Methacrylic esters, represented by methyl methacrylate (MMA), are widely used as commodity chemicals. Here, the one-pot synthesis of methacrylic esters from acetone, a haloform and alcohols in the presence of an organic base is described. Using DBU as the organic base for the reaction of acetone, chloroform and methanol in acetonitrile afforded MMA in 66 % yield. When the solvent was replaced by benzonitrile, the product MMA was successfully purified by distillation. Applicability of this process to various alcohols was also investigated to show ethyl, phenyl, CF3 CH2 , and n-C6 F13 CH2 CH2 esters were obtained in moderate yields. The use of bromoform instead of chloroform resulted in the improvement of the yield, for example, methyl and n-C6 F13 CH2 CH2 esters up to 81 and 70 %, respectively. The reaction with deuterated starting materials acetone-d6 and MeOH-d4 , with DBU in acetonitrile afforded deuterated MMA (MMA-d8 ) in 70 % yield.
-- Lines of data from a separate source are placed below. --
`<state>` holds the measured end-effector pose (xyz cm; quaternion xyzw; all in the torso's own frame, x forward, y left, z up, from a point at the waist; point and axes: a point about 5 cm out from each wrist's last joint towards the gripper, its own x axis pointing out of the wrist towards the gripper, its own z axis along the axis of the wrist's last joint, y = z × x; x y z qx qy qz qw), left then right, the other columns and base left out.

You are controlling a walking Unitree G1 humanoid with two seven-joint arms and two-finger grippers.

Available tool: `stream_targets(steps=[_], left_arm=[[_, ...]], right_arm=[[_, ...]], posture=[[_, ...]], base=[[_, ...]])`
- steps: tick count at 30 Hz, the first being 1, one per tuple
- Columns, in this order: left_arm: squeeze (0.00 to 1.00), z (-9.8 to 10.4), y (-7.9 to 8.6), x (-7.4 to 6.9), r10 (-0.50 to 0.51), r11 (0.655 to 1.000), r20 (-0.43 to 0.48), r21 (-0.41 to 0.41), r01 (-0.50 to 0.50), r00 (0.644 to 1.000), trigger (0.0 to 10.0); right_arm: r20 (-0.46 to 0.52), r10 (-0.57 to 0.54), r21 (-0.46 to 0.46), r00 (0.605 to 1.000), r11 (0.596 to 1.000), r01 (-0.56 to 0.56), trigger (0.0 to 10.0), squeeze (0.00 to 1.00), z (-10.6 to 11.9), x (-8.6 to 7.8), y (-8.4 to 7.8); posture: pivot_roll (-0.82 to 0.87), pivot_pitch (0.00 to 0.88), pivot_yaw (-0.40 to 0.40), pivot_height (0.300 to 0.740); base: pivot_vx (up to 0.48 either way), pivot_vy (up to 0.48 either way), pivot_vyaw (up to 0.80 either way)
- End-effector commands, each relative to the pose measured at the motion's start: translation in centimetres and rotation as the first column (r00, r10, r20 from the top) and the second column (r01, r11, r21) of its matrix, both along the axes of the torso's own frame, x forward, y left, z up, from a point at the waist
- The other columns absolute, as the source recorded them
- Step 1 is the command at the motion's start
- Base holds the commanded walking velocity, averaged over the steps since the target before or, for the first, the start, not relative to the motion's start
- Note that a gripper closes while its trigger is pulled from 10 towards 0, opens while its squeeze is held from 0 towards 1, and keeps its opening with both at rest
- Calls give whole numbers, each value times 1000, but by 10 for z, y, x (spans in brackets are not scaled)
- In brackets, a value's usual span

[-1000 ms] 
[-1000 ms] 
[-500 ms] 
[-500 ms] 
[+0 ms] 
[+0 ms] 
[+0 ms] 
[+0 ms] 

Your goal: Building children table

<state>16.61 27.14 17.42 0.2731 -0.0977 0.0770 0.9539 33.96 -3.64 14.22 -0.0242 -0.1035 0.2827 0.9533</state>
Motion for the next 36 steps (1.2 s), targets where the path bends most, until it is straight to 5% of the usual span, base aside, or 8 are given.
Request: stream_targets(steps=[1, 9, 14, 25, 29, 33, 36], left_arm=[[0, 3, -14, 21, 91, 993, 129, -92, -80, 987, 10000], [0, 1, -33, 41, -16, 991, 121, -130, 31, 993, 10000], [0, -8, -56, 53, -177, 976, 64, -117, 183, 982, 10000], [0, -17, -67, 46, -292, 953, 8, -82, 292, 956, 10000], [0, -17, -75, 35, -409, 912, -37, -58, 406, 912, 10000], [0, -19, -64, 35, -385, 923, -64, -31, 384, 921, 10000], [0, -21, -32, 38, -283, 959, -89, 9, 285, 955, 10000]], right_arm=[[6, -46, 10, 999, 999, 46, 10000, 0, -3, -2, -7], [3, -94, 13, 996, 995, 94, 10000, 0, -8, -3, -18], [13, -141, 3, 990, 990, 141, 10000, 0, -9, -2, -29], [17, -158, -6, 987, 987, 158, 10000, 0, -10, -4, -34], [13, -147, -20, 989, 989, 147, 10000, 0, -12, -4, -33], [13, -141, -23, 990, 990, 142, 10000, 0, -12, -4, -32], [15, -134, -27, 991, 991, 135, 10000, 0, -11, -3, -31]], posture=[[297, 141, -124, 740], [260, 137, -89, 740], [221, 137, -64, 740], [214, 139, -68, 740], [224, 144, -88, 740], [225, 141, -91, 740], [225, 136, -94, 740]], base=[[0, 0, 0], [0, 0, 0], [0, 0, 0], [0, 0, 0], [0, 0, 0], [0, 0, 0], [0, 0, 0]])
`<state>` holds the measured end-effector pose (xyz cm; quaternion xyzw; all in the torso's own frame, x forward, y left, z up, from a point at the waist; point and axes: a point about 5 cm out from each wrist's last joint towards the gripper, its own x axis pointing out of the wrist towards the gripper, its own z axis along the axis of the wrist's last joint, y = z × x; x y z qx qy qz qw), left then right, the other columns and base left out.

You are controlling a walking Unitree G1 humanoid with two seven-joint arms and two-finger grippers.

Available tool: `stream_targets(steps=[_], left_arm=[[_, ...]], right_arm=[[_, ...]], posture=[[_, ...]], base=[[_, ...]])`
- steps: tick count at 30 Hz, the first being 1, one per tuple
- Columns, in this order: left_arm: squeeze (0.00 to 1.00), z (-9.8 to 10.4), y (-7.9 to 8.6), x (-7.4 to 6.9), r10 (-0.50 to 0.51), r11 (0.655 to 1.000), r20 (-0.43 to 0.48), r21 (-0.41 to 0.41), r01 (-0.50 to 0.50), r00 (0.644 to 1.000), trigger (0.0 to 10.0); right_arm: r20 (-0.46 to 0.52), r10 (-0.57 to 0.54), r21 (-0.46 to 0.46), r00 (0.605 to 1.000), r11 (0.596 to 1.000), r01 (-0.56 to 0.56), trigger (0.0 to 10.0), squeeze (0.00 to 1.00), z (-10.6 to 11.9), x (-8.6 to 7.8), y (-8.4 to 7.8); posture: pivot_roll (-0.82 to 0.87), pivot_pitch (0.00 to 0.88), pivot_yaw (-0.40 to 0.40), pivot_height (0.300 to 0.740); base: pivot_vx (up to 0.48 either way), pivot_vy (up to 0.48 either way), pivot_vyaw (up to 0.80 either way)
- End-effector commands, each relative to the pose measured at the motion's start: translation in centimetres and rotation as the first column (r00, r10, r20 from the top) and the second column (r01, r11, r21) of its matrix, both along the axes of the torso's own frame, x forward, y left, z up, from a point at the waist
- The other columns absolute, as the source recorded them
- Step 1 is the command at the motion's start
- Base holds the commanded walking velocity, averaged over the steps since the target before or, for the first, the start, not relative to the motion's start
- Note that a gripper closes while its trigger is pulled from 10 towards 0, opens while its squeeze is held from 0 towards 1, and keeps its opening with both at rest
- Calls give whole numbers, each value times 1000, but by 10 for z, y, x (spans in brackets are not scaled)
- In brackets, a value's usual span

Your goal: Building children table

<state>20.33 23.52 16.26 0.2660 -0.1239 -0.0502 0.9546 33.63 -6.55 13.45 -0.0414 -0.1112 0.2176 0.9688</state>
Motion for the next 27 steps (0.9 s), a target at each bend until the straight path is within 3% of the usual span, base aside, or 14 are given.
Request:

Overview on the history of organofluorine chemistry from the viewpoint of material industry.

Fluorine (from "le fluor", meaning "to flow") is a second row element of Group 17 in the periodic table. When bound to carbon it forms the strongest bond in organic chemistry to give organofluorine compounds. The scientific field treating them, organofluorine chemistry, started before elemental fluorine itself was isolated. Applying the fruits in academia, industrial organofluorine chemistry has developed over 80 years via dramatic changes during World War II. Nowadays, it provides various materials essential for our society. Recently, it utilizes elemental fluorine itself as a reagent for the introduction of fluorine atoms to organic molecules in leading-edge industries. This paper overviews the historical development of organofluorine chemistry especially from the viewpoint of material industry.